Instructions for the task
Scan the records for lines with the word "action", and copy every such line.

Data for this task
::::::

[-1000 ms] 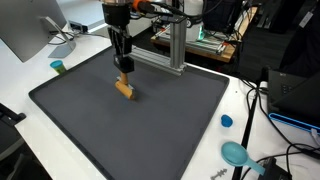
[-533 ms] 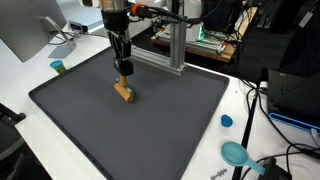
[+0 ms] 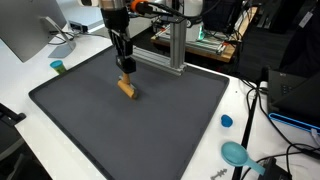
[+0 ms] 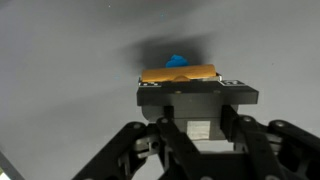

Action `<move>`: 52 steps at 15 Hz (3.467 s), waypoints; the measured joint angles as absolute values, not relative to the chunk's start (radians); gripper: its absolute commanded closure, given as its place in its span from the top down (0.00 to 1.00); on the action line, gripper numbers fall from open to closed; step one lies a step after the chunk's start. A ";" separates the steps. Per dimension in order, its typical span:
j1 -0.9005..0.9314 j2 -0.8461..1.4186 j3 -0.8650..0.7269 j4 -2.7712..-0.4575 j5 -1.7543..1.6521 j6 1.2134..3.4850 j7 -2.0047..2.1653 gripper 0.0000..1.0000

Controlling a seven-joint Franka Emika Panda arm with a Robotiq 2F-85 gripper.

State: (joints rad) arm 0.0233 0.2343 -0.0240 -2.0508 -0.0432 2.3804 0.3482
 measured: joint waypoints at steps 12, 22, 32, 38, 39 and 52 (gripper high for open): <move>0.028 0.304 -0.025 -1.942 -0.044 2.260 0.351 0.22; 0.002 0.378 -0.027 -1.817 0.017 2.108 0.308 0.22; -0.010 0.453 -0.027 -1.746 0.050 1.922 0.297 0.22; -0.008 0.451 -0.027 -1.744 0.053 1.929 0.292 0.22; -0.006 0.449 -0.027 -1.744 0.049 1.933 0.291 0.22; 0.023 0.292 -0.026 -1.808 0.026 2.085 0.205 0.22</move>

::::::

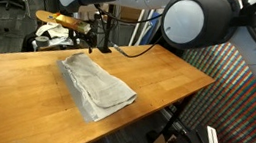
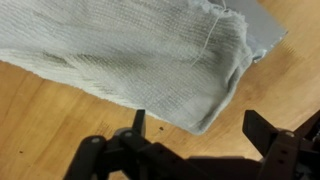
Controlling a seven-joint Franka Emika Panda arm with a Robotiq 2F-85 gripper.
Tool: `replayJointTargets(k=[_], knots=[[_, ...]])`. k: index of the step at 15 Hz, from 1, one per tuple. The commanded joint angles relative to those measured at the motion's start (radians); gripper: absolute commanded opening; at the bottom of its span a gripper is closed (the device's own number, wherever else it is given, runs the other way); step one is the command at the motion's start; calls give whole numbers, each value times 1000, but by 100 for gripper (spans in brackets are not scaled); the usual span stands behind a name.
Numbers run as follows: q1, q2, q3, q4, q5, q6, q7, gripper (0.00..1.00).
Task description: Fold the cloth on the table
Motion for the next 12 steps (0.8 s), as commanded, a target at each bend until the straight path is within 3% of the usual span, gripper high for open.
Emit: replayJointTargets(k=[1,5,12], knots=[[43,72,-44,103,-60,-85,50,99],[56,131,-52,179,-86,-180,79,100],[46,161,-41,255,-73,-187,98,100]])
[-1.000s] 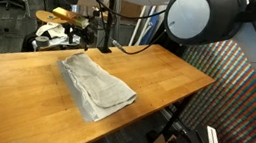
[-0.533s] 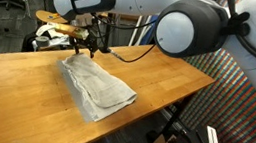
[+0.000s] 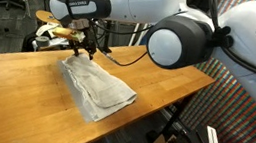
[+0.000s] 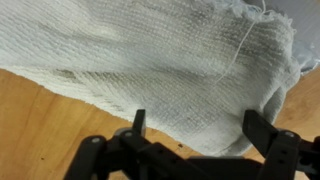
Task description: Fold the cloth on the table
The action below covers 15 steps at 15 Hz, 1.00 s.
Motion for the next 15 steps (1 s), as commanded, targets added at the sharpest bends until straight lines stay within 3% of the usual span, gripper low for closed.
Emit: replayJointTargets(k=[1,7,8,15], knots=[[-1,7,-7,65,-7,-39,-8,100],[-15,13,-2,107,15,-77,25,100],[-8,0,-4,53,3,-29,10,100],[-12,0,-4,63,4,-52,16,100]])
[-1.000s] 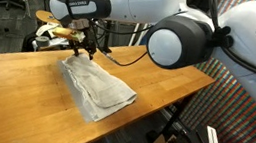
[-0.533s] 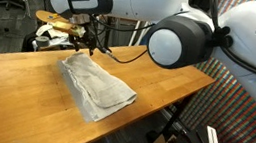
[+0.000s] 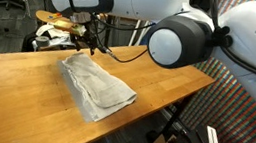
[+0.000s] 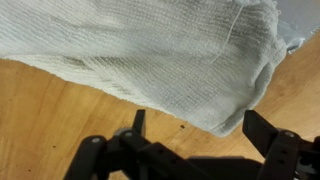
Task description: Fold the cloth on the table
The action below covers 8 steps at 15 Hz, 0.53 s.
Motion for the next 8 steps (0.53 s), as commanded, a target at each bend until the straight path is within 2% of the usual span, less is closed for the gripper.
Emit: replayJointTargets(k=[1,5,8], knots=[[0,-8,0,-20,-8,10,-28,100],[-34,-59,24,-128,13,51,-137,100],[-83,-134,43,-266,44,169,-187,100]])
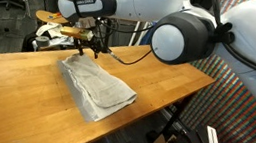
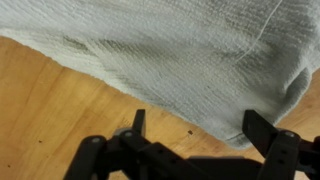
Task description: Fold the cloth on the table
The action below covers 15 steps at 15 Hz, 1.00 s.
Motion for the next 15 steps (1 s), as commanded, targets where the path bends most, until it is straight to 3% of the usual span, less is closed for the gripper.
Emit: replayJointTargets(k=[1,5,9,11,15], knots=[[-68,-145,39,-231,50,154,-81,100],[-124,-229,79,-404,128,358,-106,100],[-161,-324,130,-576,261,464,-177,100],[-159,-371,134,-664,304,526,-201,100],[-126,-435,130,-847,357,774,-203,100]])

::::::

Result
Action `<move>`: 52 steps at 15 Hz (3.467 s), waypoints; the measured joint angles as absolute values, not relative to the chunk's start (radians); gripper: its absolute commanded closure, given as its place in its span from the top down (0.00 to 1.00); on the action line, gripper numbers fall from open to closed; step one lies a step after the chunk's start. A ";" separates the steps. Per dimension in order, its typical span:
The action below covers 15 steps at 15 Hz, 1.00 s.
The action below covers 8 steps at 15 Hz, 0.53 s.
The action below covers 15 steps at 15 Hz, 1.00 s.

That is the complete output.